• _DATA PROVIDED_
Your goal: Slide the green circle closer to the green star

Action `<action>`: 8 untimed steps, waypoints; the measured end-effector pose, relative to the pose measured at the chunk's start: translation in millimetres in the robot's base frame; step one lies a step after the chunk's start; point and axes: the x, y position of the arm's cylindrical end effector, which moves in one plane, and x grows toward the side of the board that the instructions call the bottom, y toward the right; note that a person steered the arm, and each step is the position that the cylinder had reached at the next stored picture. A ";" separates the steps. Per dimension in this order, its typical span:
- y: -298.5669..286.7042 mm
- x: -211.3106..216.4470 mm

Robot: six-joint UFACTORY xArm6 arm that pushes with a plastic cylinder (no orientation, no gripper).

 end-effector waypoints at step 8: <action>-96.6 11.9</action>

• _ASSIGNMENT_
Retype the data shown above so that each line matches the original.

• _ANSWER TO THE PROBLEM_
Your goal: Slide the green circle closer to the green star

Action `<action>`: 8 untimed steps, waypoints; the measured end-effector pose, relative to the pose measured at the chunk's start: translation in millimetres in the robot's base frame; step one lies a step after the chunk's start; point and axes: the x, y position of the arm's cylindrical end effector, which moves in one plane, and x grows toward the side of the board that the instructions call the bottom, y toward the right; note that a person steered the arm, and each step is the position that the cylinder had reached at the next stored picture. A ";" separates the steps. Per dimension in this order, its typical span:
- y: -298.5669..286.7042 mm
- x: -211.3106..216.4470 mm

Robot: six-joint UFACTORY xArm6 arm that pushes with a plastic cylinder (no orientation, no gripper).

 end-effector waypoints at step 8: <action>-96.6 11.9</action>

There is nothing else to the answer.